Additional rights include the right to property, the right to education, and the right to free elections.
Article 1 was not included in the act.
How does the act work? All public authorities have a new statutory duty to act compatibly with human rights (section 6). The NHS is a public body. Therefore, NHS practices, trusts, health authorities, and clinics licensed by the state will all be carrying out public functions and come under the act. People claiming that their rights have been violated now have a right to bring proceedings and claim damages (section 7). In future, when legal disputes arise between the state and the individual, judges will be obliged to interpret all laws consistently with human rights (section 3). If this proves impossible, the judge can declare the law in question to be incompatible with human rights (section 4). Judges do not, however, have the power to strike down acts of parliament, as constitutional courts in other countries do.
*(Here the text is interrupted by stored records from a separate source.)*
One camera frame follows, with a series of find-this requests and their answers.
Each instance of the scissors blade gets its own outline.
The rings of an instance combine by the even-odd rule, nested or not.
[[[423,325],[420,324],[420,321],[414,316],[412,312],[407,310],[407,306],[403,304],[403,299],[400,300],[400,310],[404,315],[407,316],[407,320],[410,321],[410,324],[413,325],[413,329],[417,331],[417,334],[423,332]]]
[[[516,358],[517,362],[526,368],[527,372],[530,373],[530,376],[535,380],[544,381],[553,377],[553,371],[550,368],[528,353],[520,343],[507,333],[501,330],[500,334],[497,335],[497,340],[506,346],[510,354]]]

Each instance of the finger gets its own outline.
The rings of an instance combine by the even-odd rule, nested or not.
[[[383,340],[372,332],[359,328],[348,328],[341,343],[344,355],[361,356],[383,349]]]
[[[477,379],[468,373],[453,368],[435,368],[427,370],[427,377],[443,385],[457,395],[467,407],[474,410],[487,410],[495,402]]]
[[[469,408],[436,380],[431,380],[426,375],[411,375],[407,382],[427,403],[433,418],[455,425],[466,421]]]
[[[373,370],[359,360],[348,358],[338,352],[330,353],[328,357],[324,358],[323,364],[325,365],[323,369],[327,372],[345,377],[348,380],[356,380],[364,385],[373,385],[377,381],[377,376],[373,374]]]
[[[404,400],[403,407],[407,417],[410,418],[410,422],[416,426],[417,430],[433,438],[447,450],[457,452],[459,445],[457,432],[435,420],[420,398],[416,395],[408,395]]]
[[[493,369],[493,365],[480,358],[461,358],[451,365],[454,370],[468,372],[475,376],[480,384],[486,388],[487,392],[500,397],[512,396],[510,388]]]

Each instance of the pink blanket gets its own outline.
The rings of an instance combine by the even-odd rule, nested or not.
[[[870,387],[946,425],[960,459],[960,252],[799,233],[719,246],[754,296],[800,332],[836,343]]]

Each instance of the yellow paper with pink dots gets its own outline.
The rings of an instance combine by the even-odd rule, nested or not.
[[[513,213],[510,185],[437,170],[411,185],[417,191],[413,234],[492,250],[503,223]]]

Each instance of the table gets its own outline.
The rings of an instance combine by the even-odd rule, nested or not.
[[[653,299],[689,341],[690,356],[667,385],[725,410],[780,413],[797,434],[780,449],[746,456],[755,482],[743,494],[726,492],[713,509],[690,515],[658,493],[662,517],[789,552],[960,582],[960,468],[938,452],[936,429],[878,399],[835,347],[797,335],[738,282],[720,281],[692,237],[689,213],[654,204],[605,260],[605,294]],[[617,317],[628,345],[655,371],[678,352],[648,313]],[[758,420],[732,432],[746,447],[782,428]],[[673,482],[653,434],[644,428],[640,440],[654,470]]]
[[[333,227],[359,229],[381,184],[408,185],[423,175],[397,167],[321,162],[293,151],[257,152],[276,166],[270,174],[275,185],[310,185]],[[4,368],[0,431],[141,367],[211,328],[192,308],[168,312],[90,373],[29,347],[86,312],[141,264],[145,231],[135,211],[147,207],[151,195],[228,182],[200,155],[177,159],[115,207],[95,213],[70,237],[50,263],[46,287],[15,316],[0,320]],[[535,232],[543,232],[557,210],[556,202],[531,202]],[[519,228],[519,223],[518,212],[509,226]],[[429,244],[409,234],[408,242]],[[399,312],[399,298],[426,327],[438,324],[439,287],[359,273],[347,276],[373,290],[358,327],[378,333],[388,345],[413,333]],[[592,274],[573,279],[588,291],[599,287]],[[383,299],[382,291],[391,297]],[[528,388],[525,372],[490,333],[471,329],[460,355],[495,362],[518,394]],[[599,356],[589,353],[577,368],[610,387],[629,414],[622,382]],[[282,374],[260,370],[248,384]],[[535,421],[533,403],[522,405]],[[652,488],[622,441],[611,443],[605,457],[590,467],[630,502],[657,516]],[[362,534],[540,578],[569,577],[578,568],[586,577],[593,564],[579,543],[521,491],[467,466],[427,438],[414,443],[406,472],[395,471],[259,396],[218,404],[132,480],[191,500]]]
Lawyers are gearing up for test cases. Issues about consent and confidentiality are likely to be hot topics. Teenagers should get greater autonomy in making decisions about whether to accept or refuse treatment. Parents of children who do not want certain types of treatment on religious or other grounds—the case of the Siamese twins being an obvious one—should have more power to determine what happens to their infant children. The act should give patients greater opportunities to obtain information. The current definition of “informed consent”—meaning, loosely, what the doctor decides you should know—may be altered in favour of a version of informed consent more common in the United States in which patients are told “everything.” The Bolam test is another tenet of medical law which may be reviewed. This test defines the standard of care which doctors must meet, if they are not to be negligent. At present doctors set the standard of care themselves: the test is, would a responsible body of medical opinion support the act in question? But patients' lawyers are keen to argue that it should not be a sufficient defence to a medical accident (especially when life is lost) to say that other responsible professionals would have done the same thing.
Patients will be able to challenge lengthy delays in treatment on the NHS. Elderly people can no longer be subjected to arbitrary “do not resuscitate” orders in hospital or to degrading treatment in nursing homes. Excuses about lack of resources will cut no ice under article 3. Drug companies too will be vigilant in protecting their rights to property and freedom of speech: bans on direct-to-consumer advertising will almost certainly be challenged. But health professionals will also be able to claim protection under the act. Junior doctors forced to work long shifts may claim the benefit of article 4. And it should be more difficult to suspend a doctor or nurse indefinitely while numerous agencies make protracted investigations into his or her conduct.
A Scottish judge (now retired) has called the act “a pain in the neck for judges and legislators” and “a goldmine for lawyers.” However, we should not be so cynical. The act is intended to benefit everyone. It brings us into line with other democracies and is a civilised start to the new millenium.